# [How to complete this task]
All lines below between the line with "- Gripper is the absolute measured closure" and the line with "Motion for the", including both, must be copied exactly, and the pictures must be omitted.

== The data

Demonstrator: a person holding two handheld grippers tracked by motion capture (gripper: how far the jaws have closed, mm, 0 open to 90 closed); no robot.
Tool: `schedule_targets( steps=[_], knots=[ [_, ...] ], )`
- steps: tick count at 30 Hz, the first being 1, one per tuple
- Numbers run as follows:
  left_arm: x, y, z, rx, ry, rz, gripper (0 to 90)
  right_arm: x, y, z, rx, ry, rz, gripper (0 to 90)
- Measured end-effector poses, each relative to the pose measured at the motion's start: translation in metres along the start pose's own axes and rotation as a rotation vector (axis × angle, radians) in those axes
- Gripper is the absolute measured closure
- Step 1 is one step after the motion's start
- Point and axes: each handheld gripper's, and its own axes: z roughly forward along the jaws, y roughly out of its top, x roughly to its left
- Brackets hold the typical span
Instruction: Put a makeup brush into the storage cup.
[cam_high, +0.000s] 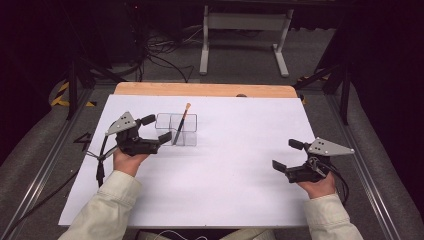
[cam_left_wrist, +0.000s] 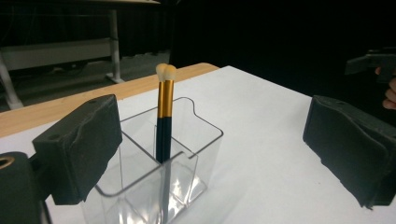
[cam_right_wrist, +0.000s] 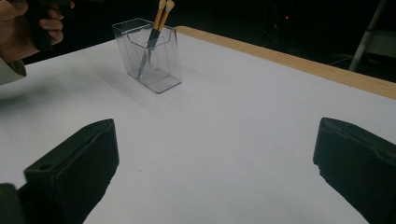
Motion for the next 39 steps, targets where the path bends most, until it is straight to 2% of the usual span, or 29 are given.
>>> schedule_targets(
  steps=[2, 10, 12, 17, 22, 25, 32, 39],
  knots=[
    [-0.001, 0.000, -0.004, 0.002, -0.009, -0.005, 4.1, -0.001, 0.000, -0.001, 0.000, -0.002, -0.001, 0.4],
    [-0.007, -0.003, -0.025, 0.046, -0.045, 0.015, 3.0, -0.002, -0.001, 0.000, 0.004, 0.003, -0.003, 0.0],
    [-0.008, -0.003, -0.032, 0.078, -0.065, 0.010, 3.0, -0.002, -0.001, -0.001, -0.004, 0.009, -0.005, 0.0],
    [-0.012, -0.004, -0.046, 0.113, -0.059, 0.043, 3.0, -0.003, -0.003, -0.003, -0.023, 0.016, -0.003, 0.0],
    [-0.013, -0.009, -0.056, 0.150, -0.070, 0.051, 2.0, -0.003, -0.007, -0.005, -0.035, 0.005, 0.001, 0.0],
    [-0.013, -0.014, -0.063, 0.153, -0.062, 0.061, 1.7, -0.003, -0.010, -0.005, -0.027, 0.005, 0.002, 0.0],
    [-0.009, -0.028, -0.074, 0.139, -0.074, 0.021, 0.5, -0.003, -0.018, -0.006, -0.033, -0.004, -0.005, 0.0],
    [-0.003, -0.043, -0.086, 0.102, -0.072, -0.010, 0.4, -0.002, -0.025, -0.009, -0.087, -0.019, -0.016, 0.0]
  ],
)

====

# [Result for this task]
- Gripper is the absolute measured closure
- Step 1 is one step after the motion's start
- Point and axes: each handheld gripper's, and its own axes: z roughly forward along the jaws, y roughly out of its top, x roughly to its left
- Brackets hold the typical span
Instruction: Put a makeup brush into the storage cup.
[cam_high, +0.000s] 
[cam_left_wrist, +0.000s] 
[cam_right_wrist, +0.000s] 
Motion for the next 39 steps, targets where the path bends most, until it is straight to 2% of the usual span, or 29 are given.

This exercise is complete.